If the employees are unionized and there is a no-strike clause in the collective bargaining agreement (CBA), the employer could seek remedies under the CBA and impose discipline consistent with the specific terms of the CBA and past practice, noted Michael Lotito, an attorney with Littler and co-chair of the Workplace Policy Institute, the firm's government affairs branch.

But remember that all employees have Section 7 rights guaranteeing protected concerted activity under the NLRA—not just unionized employees, said Tom Luetkemeyer, an attorney with Hinshaw and Culbertson in Chicago.

No Advance Warning but Have Contingency Plan

Williams doesn't recommend warning employees that if they skip work the absence may not be protected, saying that in a union environment, a warning increases the chances that employees will provide scripted answers about why they were absent and makes it likelier that the absence is protected.

But have a contingency plan in place so operations are not disrupted regardless of whether employees are disciplined for participating in the protests, he added. Whether that's an on-call list, temporary employees, a roster of part-timers waiting to see if they can have extra hours or a third-party leased labor provider, employers should be ready for the protest, Williams recommended.
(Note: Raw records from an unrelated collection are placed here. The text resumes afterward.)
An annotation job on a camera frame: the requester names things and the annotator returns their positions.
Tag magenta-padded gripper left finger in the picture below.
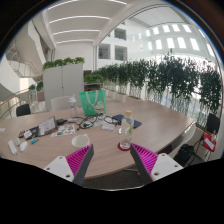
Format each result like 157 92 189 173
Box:
43 143 95 187

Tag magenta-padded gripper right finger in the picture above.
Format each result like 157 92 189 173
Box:
129 143 185 186

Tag clear bottle with yellow cap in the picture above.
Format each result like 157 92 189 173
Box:
118 109 135 150

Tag white mug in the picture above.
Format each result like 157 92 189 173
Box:
70 133 92 149

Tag colourful sticker sheet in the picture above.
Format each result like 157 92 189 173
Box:
50 124 77 138

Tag black bag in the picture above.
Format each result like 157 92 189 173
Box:
173 143 196 167

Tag black power adapter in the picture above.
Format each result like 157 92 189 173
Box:
55 118 68 126

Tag white paper slip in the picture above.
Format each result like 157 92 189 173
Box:
101 123 117 132

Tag brown covered book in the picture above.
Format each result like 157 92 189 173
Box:
37 115 58 137

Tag clear bottle with white lid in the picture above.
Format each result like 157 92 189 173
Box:
68 94 79 119

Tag navy blue pad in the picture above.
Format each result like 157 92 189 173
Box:
111 114 143 129

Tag black notebook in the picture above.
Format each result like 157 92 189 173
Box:
18 128 40 140

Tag white domed computer mouse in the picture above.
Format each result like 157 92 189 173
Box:
19 140 29 153

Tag green tote bag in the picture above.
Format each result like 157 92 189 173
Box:
78 89 108 117

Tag red bag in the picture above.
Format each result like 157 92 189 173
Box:
203 132 218 153

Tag white power strip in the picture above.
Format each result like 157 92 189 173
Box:
7 139 18 156

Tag black office chair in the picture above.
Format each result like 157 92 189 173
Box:
15 103 32 118

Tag white cabinet topped with plants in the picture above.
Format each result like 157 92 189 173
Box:
42 56 86 111

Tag brown planter with green plants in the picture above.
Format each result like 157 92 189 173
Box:
27 81 46 103

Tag row of green shrubs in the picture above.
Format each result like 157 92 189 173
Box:
83 54 224 126

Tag glass balustrade with wooden handrail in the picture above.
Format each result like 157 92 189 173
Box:
0 88 32 119

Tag ceiling light strips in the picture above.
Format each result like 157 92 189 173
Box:
48 0 129 44

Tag tangled black cables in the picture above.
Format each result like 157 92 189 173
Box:
75 114 119 130

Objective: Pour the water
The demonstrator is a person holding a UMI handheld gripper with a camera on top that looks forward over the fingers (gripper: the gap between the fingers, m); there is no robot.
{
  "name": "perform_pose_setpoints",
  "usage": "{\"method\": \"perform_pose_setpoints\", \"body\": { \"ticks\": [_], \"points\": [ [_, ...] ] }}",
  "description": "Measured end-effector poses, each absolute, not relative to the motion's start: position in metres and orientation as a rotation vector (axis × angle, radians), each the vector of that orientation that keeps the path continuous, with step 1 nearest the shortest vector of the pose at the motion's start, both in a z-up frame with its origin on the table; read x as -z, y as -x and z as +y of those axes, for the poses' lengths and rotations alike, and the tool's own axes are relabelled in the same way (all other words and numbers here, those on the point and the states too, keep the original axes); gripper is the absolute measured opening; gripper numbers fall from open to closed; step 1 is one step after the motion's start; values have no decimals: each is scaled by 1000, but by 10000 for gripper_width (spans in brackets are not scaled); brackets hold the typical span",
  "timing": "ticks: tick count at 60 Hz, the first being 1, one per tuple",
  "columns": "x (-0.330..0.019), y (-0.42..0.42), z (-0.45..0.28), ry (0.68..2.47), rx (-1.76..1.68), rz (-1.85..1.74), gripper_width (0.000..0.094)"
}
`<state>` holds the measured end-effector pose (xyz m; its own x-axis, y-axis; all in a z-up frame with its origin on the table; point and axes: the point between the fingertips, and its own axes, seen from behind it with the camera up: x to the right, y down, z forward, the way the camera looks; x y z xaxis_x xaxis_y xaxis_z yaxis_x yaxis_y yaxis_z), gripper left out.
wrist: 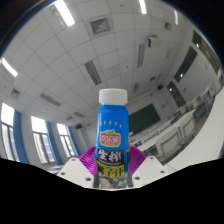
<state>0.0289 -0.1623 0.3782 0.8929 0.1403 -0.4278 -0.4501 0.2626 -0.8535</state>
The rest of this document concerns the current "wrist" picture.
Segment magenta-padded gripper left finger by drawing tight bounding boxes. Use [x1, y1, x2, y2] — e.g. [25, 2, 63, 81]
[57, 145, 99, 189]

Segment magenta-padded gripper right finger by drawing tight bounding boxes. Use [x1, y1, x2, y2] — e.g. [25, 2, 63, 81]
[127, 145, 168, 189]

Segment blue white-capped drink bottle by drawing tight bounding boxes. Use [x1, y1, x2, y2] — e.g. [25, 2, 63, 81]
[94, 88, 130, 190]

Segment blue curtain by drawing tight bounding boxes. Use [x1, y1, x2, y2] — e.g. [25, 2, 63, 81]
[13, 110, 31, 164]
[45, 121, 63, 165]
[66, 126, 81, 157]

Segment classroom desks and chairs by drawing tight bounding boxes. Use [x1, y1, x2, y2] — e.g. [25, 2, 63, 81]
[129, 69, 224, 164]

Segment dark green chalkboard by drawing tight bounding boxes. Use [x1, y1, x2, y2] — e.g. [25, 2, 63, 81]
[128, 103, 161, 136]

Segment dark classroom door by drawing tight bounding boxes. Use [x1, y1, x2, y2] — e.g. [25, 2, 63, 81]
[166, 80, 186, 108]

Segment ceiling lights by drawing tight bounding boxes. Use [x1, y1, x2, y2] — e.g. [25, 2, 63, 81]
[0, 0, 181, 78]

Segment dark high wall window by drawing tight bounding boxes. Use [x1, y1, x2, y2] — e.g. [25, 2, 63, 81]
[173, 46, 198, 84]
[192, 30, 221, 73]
Keeping track of employees' actions is reasonable, as at some point an employer may want to discipline an employee for multiple walk-outs on the grounds that this is "intermittent" and unprotected striking, said Brian Bulger, an attorney with Cozen O'Connor in Chicago.
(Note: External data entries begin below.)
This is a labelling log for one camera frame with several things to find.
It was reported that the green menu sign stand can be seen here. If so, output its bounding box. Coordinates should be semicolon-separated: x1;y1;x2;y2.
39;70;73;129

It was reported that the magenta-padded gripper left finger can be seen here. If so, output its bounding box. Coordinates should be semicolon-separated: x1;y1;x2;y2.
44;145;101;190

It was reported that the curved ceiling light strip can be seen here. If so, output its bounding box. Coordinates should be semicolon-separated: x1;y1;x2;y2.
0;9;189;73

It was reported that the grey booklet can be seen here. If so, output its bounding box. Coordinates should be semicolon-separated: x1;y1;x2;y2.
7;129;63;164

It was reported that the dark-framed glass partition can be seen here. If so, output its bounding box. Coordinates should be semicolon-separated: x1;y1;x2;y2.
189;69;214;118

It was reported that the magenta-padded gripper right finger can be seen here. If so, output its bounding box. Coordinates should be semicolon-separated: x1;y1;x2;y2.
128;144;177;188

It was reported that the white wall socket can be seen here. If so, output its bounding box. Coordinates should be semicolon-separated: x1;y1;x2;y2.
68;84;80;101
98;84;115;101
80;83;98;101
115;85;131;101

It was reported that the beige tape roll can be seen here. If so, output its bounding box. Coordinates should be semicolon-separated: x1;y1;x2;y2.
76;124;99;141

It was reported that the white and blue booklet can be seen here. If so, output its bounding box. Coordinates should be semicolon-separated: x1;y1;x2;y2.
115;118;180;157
"Even though an argument can be made that this strike is political, and not protected concerted activity, I think the big picture for employers is to decide whether they want to try to work around this issue, in the expectation that disruptions may not be terrible, or to discipline employees and run the risks of legal battles and expenses," he said. He added that he comes down "on the side of the former, but there is plenty of room for disagreement."

Some may think the protests are a "get-out-of jail-free card to skip out," Williams noted, adding, "That's not the case."